▶ _WHAT IS BEING ASKED_:
In the material below, find each line holding the string "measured" and copy it.

▶ _DATA EXCERPT_:
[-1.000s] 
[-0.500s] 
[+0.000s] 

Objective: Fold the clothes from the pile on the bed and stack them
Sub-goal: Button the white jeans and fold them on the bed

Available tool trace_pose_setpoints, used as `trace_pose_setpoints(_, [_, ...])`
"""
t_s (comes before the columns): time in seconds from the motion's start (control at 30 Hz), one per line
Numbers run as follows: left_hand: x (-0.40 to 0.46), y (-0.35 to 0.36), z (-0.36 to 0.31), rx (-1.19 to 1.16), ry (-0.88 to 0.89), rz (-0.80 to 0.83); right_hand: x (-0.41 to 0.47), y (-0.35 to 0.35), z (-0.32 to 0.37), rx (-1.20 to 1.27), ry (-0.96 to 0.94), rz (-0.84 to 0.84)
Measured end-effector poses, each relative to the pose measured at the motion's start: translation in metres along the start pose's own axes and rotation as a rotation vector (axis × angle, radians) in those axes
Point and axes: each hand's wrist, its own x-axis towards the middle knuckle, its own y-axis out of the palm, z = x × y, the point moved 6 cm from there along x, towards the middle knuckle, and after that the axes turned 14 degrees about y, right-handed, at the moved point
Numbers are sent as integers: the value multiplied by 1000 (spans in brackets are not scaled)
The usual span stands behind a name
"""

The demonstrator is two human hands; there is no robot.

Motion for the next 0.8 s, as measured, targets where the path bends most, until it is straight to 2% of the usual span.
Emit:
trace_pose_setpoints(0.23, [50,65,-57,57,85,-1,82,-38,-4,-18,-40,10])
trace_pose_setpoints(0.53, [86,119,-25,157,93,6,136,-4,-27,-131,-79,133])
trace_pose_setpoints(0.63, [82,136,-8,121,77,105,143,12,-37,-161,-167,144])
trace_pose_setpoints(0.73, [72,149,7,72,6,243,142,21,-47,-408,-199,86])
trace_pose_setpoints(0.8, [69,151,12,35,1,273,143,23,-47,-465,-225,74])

▶ _WRITTEN RESPONSE_:
Measured end-effector poses, each relative to the pose measured at the motion's start: translation in metres along the start pose's own axes and rotation as a rotation vector (axis × angle, radians) in those axes
Motion for the next 0.8 s, as measured, targets where the path bends most, until it is straight to 2% of the usual span.

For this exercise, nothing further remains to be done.